Collected data:
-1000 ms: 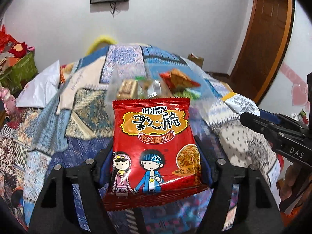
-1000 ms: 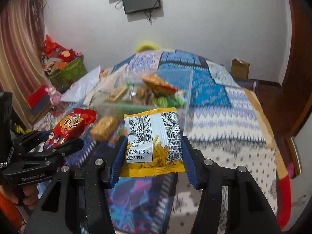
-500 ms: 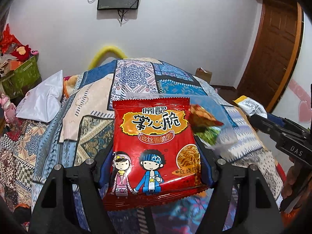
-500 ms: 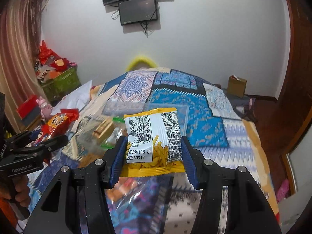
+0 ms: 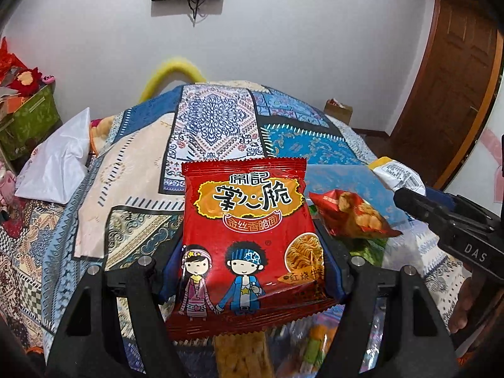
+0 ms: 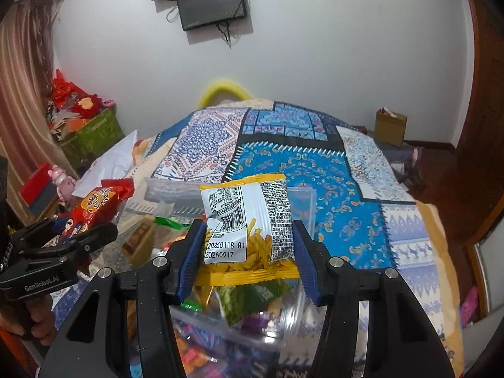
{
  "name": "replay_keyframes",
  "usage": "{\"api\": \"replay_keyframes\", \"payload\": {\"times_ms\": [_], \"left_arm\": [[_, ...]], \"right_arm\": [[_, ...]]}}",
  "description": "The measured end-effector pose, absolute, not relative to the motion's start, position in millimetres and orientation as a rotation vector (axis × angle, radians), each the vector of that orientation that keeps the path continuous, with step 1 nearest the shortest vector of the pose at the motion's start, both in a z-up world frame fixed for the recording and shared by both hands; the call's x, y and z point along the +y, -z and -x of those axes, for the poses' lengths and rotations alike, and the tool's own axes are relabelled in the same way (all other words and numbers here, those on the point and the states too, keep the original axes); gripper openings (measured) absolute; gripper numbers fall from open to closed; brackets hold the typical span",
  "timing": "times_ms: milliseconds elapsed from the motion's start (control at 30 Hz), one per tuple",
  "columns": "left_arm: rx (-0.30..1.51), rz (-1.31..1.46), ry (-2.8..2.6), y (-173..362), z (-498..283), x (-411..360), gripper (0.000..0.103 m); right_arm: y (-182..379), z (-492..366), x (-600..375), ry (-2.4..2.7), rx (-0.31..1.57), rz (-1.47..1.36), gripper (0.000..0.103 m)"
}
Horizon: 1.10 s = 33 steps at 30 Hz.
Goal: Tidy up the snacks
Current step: 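Carry both bags into the clear box and open both tools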
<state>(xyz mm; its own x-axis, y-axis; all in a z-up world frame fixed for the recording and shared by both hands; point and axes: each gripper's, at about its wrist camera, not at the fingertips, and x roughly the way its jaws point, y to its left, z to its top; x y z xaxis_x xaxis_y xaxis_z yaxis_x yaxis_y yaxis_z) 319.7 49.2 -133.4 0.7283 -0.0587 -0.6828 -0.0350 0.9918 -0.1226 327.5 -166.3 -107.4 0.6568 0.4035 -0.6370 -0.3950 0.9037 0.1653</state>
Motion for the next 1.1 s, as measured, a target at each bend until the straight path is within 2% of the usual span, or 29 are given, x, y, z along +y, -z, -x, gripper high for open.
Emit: {"api": "replay_keyframes", "payload": {"times_ms": [467, 667, 800, 900, 1100], "left_arm": [[0.802, 0.067, -0.018, 156.7, -363.0, 38.2, 0.072], [0.82, 0.036, -0.053, 158.9, -364.0, 37.2, 0.078], [0.799, 0.014, -0.051, 149.3, -356.2, 35.4, 0.08], [0.781, 0.01, -0.039, 137.7, -347.4, 34.0, 0.08], [0.73, 0.017, -0.016, 109.8, -321.2, 32.7, 0.083]], "right_arm": [[137.8, -351.2, -157.5, -0.459, 0.818, -0.003, 0.051], [135.7, -350.4, -154.7, -0.441, 0.809, 0.032, 0.053], [129.3, -347.7, -155.7, -0.439, 0.798, 0.04, 0.057], [118.1, -341.4, -158.5, -0.461, 0.776, 0.021, 0.065], [97.8, -324.1, -156.2, -0.484, 0.735, 0.022, 0.066]]}}
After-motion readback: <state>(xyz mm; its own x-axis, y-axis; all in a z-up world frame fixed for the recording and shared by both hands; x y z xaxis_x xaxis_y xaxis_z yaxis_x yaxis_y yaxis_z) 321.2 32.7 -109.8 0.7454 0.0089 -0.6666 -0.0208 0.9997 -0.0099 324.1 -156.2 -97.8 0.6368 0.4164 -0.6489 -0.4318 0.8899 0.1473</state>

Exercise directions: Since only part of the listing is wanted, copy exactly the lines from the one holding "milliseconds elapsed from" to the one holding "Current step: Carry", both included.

Answer area:
  "timing": "times_ms: milliseconds elapsed from the motion's start (control at 30 Hz), one per tuple",
  "columns": "left_arm: rx (-0.30..1.51), rz (-1.31..1.46), ry (-2.8..2.6), y (-173..362), z (-498..283), x (-411..360), gripper (0.000..0.103 m); right_arm: y (-182..379), z (-492..366), x (-600..375), ry (-2.4..2.7), rx (-0.31..1.57), rz (-1.47..1.36), gripper (0.000..0.103 m)"
}
Horizon: 1.10 s = 33 steps at 30 Hz.
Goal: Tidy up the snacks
Current step: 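Carry both bags into the clear box and open both tools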

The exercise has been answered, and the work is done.